- Developer: Markus F.X.J. Oberhumer
- Initial release: May 20, 1996; 30 years ago
- Stable release: 2.10 / March 1, 2017; 9 years ago
- Operating system: Cross-platform
- Type: data compression
- License: GPLv2 or commercial
- Website: www.oberhumer.com/opensource/lzo/

= Lempel–Ziv–Oberhumer =

Data compression algorithm

Lempel–Ziv–Oberhumer (LZO) is a lossless data compression algorithm that is focused on decompression speed.

== Design ==
The original "lzop" implementation, released in 1996, was developed by Markus Franz Xaver Johannes Oberhumer, based on earlier algorithms by Abraham Lempel and Jacob Ziv. The LZO library implements a number of algorithms with the following characteristics:
- Higher compression speed compared to DEFLATE compression
- Very fast decompression
- Requires an additional buffer during compression (of size 8 kB or 64 kB, depending on compression level)
- Requires no additional memory for decompression other than the source and destination buffers
- Allows the user to adjust the balance between compression ratio and compression speed, without affecting the speed of decompression

LZO supports overlapping compression and in-place decompression. As a block compression algorithm, it compresses and decompresses blocks of data. Block size must be the same for compression and decompression. LZO compresses a block of data into matches (a sliding dictionary) and runs of non-matching literals to produce good results on highly redundant data and deals acceptably with non-compressible data, only expanding incompressible data by a maximum of 1/64 of the original size when measured over a block size of at least 1 kB.

== Implementations ==
The reference implementation is written in ANSI C, and it has been made available as free software under the GNU General Public License. The copyright for the code is owned by Markus F. X. J. Oberhumer. It was originally published in 1996. Oberhumer has also written a command-line frontend called lzop.

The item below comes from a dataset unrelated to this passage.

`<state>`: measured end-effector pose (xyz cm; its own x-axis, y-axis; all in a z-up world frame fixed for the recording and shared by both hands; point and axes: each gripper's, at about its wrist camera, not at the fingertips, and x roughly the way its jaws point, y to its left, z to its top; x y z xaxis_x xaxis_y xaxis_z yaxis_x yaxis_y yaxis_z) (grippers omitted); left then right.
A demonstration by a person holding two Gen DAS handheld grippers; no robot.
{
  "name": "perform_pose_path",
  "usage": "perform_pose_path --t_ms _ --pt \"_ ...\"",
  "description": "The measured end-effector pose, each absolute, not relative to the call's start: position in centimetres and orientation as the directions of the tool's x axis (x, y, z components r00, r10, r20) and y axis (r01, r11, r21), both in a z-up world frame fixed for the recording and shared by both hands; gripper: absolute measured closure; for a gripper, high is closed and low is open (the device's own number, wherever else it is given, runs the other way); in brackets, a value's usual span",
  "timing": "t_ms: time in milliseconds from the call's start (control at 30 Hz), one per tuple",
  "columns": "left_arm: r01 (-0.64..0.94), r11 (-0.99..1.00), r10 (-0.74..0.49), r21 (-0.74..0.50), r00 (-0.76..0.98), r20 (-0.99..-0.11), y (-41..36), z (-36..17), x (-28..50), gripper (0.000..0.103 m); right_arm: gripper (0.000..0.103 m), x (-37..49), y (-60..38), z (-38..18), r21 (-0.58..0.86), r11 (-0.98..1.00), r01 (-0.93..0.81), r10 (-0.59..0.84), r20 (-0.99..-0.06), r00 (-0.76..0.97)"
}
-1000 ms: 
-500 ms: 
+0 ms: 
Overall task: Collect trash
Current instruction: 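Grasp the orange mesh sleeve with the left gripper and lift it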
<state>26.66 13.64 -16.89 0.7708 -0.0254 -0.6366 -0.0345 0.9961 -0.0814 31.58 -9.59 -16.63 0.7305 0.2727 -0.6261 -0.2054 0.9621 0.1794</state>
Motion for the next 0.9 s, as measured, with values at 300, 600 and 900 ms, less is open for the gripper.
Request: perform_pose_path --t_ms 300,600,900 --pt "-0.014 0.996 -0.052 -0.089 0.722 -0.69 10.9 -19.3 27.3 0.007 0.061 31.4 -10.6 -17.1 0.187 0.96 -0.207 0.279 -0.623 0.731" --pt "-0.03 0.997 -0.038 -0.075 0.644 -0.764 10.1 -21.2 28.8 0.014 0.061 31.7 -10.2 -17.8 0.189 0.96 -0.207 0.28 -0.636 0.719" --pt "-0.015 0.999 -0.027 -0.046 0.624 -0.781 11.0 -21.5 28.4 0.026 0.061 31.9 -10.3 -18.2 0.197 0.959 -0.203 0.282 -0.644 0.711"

Versions of LZO are available for the Perl, Python and Java languages. Various LZO implementations are reported to work under AIX, Atari TOS (Atari ST), ConvexOS, IRIX, Linux, Mac OS, Nintendo 64, Palm OS, PlayStation, Solaris, SunOS, VxWorks, Wii, and Win32.

FFmpeg's libavutil library includes its own implementation of LZO as a possible method for lossless video compression. FFmpeg's implementation of the decompressor is also used in OpenConnect in order to support LZO-compressed ESP packets sent by Juniper Networks and Pulse Secure VPN servers.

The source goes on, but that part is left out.